Próbowaliśmy porozmawiać z Wojciechem Kołodyńskim. W szkole i w domu nie odbierał telefonów. Kiedy udało się nam w końcu dodzwonić pod telefon komórkowy, powiedział, że nie będzie rozmawiać. Odesłał nas do rzecznika kuratorium w Lublinie.
Jan Sikora, wójt Zalesia, broni dyrektora Kołodyńskiego. - Sprawa jest dyskomfortowa. Nie wypada się chwalić, że się w pysk dostało. Iwanowski miał wiele razy podaną rękę. Już przed rokiem otrzymałem pismo o jego odwołanie. On jest szykanowany? Gdyby tak było, następnego dnia po wyborach byłby odwołany. Zapowiadał, że przyjdzie do mnie z gratulacjami po wyborach.

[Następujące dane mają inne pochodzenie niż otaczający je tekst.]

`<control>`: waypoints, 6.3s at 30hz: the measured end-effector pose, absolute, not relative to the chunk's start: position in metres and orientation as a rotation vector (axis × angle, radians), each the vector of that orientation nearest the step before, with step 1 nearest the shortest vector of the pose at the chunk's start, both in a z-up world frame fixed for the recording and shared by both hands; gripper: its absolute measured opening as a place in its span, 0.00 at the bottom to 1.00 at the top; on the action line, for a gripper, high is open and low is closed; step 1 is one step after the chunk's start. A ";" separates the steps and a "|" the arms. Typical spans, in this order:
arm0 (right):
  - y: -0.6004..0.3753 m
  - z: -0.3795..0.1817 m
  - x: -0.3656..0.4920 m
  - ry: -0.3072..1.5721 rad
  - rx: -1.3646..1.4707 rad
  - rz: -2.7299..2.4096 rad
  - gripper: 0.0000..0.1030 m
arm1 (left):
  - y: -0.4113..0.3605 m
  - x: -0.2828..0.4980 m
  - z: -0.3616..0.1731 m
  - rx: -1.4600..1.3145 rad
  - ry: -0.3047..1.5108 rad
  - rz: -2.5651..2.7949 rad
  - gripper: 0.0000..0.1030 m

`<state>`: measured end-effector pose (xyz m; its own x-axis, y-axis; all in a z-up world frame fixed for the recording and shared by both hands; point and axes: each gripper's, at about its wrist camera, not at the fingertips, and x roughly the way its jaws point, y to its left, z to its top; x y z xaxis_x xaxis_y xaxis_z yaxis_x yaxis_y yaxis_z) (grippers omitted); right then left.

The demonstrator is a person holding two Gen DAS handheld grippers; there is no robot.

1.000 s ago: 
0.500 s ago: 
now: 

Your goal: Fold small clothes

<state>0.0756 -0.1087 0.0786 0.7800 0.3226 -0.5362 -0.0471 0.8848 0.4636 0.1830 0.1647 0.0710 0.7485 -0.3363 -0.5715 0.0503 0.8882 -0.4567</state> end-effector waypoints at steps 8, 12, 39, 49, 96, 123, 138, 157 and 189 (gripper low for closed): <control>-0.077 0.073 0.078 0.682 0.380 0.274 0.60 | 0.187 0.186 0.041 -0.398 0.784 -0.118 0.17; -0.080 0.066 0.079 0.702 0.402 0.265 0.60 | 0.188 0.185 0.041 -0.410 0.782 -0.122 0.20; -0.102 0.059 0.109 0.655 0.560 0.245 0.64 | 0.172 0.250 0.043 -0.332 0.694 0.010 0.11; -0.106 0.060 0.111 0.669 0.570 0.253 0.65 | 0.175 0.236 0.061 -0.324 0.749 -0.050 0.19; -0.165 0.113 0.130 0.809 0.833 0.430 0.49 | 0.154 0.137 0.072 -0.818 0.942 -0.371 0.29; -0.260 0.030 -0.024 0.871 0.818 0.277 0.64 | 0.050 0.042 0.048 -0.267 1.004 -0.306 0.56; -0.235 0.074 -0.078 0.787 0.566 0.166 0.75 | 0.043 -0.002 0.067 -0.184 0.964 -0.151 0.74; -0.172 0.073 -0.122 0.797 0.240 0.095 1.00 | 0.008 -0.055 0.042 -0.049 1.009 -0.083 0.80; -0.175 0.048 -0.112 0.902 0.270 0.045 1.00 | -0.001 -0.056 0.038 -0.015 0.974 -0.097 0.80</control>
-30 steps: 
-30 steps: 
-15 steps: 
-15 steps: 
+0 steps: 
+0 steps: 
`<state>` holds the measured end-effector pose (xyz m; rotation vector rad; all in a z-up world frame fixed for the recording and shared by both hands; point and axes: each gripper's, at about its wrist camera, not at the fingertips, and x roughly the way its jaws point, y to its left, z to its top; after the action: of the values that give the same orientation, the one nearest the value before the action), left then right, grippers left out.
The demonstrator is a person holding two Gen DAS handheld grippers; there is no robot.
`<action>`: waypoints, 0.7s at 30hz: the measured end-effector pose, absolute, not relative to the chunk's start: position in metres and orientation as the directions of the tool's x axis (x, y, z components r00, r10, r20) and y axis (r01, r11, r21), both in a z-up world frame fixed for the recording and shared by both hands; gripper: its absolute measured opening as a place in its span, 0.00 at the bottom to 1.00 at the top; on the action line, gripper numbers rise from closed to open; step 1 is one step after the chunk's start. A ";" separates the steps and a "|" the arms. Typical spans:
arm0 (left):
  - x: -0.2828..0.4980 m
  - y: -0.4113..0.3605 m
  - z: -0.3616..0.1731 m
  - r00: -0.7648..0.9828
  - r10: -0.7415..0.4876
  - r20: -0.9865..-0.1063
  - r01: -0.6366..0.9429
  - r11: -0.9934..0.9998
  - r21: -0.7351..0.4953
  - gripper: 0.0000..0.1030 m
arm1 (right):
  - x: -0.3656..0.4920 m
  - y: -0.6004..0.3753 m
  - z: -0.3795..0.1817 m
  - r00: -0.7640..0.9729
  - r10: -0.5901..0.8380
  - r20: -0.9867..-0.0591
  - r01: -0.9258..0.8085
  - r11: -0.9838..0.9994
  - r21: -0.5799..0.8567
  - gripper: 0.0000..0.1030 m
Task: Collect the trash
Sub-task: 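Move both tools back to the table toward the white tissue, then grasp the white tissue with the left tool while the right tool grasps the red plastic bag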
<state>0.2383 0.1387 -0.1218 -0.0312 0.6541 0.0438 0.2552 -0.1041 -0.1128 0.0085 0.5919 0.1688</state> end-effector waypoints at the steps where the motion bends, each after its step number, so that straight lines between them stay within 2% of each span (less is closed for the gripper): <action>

Nie zrobił tego - ujawnia wójt.
Jolanta Kasprzak, rzecznik lubelskiego Kuratorium Oświaty informuje, że dziś kurator zadecyduje, czy
wszczyna postępowanie dyscyplinarne w tej sprawie. - Dyrektor szkoły mógłby zaczekać z zamykaniem i opieczętowaniem gabinetu zastępcy do momentu decyzji pana kuratora. Sprawę ewentualnej winy rozstrzygnie komisja dyscyplinarna - mówi rzecznik.